At the 2007 provincial party conference, he was elected provincial party secretary of the FPÖ Styria and has since served on the provincial party executive committee. From April 2007 to February 2019, Mario Kunasek was district party chairman of the FPÖ Graz Umgebung. Since 2013, he has been federal party chairman deputy of the FPÖ.

=== Member of the National Council (2008–2015) ===
In the National Council election on 28 September 2008, he ran as the FPÖ's top candidate in the constituency 6B Steiermark Mitte (Graz Umgebung and Voitsberg) and managed to enter parliament for the first time. In the 2013 National Council election, Kunasek was the FPÖ Styria's top candidate and once again entered the National Council as a member of parliament via a basic mandate in the regional constituency of Graz and the surrounding area. He served there as chairman of the National Defense Committee and was defense spokesman for the Freedom Party parliamentary club.

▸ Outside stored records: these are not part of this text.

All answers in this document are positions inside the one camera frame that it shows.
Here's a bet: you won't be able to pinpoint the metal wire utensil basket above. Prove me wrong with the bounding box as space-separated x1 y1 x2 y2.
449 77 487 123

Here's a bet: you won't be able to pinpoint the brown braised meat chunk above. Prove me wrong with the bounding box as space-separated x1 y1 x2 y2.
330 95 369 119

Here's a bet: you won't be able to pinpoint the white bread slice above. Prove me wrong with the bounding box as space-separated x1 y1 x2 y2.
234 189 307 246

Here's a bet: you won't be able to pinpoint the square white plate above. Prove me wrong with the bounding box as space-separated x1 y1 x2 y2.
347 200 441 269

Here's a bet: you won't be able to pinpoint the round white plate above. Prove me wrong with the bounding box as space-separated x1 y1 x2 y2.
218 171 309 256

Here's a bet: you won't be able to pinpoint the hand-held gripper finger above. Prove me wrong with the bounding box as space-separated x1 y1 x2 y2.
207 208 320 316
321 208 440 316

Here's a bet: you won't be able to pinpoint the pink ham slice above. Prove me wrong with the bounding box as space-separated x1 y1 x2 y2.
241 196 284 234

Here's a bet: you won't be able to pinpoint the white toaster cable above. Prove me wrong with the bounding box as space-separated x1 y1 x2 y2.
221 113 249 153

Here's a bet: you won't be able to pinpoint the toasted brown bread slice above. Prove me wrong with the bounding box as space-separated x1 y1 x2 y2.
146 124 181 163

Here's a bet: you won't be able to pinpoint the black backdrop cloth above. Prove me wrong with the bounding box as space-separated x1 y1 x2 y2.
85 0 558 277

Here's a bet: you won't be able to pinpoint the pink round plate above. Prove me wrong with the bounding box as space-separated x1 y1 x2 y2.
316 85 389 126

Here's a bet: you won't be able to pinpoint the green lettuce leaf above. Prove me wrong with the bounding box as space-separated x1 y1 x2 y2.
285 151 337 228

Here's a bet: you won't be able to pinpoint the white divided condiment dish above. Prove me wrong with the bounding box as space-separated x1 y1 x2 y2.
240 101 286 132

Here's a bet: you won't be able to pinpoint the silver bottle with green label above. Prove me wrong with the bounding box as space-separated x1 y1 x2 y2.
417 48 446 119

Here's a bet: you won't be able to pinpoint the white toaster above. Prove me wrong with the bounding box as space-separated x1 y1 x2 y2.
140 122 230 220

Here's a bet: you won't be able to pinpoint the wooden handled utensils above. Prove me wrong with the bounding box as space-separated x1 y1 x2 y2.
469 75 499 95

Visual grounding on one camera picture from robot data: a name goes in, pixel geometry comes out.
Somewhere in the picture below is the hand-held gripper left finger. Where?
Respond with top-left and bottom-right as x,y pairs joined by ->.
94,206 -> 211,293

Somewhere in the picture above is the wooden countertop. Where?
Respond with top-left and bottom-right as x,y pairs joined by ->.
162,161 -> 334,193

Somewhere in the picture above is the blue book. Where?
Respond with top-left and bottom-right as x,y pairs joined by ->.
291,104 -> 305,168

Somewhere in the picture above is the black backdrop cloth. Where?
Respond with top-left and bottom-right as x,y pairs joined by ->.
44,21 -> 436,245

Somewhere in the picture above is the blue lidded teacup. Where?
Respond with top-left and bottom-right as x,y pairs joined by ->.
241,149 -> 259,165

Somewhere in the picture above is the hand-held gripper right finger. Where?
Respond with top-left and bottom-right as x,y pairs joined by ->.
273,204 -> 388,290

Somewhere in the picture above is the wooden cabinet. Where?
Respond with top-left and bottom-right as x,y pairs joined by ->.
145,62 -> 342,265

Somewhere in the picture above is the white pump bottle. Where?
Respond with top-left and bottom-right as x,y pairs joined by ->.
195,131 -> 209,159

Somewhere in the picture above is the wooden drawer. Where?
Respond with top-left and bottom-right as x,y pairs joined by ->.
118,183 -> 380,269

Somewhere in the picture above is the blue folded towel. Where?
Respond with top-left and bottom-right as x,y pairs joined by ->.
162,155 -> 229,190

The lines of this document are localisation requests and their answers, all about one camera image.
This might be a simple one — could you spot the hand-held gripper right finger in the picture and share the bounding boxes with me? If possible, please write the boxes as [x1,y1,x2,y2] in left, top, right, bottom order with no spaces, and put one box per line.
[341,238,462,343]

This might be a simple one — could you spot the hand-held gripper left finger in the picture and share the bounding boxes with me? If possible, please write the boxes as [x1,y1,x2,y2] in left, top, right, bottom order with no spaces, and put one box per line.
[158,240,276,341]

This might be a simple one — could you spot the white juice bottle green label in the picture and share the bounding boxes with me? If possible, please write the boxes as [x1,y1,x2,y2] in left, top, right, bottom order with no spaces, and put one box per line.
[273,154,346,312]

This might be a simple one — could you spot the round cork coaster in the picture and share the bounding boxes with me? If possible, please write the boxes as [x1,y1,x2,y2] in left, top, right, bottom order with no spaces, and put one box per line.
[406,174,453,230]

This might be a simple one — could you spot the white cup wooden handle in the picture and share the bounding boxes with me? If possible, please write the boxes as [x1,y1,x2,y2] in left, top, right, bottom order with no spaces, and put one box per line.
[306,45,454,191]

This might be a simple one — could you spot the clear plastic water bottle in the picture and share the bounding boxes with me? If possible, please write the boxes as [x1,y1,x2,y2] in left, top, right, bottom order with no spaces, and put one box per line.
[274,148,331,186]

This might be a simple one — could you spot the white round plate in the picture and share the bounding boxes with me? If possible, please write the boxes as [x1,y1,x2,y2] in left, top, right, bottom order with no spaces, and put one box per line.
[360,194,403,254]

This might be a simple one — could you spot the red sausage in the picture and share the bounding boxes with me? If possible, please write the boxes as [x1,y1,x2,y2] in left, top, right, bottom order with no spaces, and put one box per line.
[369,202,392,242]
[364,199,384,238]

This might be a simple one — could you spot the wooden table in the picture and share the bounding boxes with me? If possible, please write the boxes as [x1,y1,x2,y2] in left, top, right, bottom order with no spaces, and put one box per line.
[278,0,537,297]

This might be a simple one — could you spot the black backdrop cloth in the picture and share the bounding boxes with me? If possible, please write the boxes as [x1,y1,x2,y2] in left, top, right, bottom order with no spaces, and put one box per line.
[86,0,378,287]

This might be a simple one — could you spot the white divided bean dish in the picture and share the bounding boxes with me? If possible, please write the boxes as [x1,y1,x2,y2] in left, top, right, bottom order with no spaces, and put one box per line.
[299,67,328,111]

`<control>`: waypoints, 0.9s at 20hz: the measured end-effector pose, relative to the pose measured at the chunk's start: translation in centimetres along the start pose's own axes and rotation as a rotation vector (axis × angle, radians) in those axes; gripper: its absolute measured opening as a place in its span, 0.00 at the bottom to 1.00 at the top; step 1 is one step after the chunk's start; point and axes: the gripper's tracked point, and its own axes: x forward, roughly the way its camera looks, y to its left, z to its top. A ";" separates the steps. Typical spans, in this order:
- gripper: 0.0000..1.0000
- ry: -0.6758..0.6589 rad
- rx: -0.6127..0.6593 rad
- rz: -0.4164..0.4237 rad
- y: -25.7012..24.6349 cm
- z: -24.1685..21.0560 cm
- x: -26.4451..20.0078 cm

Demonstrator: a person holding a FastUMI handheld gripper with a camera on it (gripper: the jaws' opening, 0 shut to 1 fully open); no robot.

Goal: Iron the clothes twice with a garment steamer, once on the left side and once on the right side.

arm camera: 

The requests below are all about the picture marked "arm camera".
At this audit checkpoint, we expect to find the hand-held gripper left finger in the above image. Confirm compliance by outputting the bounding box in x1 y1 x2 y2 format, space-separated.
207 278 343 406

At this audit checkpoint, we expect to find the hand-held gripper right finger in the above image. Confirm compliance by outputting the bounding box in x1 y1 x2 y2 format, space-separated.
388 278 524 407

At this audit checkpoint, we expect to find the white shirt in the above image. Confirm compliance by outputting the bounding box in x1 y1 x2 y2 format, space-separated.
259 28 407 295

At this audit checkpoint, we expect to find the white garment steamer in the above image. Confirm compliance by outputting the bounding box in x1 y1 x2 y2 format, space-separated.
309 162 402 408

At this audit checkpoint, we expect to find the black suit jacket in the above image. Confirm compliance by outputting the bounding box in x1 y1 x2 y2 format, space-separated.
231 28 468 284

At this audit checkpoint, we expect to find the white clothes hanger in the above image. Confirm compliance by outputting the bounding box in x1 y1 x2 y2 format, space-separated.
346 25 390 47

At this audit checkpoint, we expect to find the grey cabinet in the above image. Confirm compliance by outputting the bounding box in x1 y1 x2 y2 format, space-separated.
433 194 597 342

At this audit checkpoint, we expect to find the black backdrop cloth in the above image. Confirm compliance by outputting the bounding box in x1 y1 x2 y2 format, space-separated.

=== Member of the Styrian parliament and club chairman (2015–2017) ===
After the 2015 Styrian state election, in which Kunasek led his party as the FPÖ's top candidate and celebrated the state party's best result to date with 26.76%, he was sworn in as a member of the Styrian state parliament on 16 June 2015. At the same time, he resigned as a member of the National Council. In the Styrian provincial parliament, Kunasek was the chairman of the Freedom Party's provincial parliamentary club until December 2017.

=== Federal Minister for National Defense (2017–2019) ===
After ÖVP and FPÖ made strong gains in the 2017 National Council election, they formed a joint government coalition. Mario Kunasek was nominated by the FPÖ as Minister of Defense and took over the agendas of the Minister of Defense during a ceremonial act at the Federal Ministry of National Defense on 18 December 2017. The Minister of Defense was appointed by the FPÖ.

During his tenure, Kunasek came under the scrutiny of the Economic and Corruption Prosecution Office (WKStA) in March 2019 when he proposed three officers of the Austrian Armed Forces for promotion to the rank of General. Although the candidates were suitable for this appointment according to the evaluation commission, Federal President Alexander Van der Bellen did not sign their certification. Thereafter, the WKStA launched an investigation against Kunasek on suspicion of abuse of office. However, in May 2022, the prosecution finally closed its investigation without any results.

Shortly after the publication of the so-called Ibiza video, Kunasek was re-elected on 20 May 2019 at the provincial party conference of the FPÖ Styria with 99.6% of the delegates' votes as provincial party chairman and nominated as top candidate for the 2019 provincial election. After the dismissal of Interior Minister Herbert Kickl, Mario Kunasek was removed from his ministerial post on 22 May at his own request by Federal President Alexander Van der Bellen. He was succeeded as defense minister by officer Johann Luif in the provisional Löger government until June 2019. In the Bierlein government, Thomas Starlinger held this office until 7 January 2020.

=== Member of the Styrian parliament and club chairman (since 2019) ===
On 28 May 2019, Mario Kunasek returned to Styria as a member of the Styrian state parliament and FPÖ Klubobmann. He was re-commissioned as a member of the Styrian parliament after Anton Kogler resigned his mandate.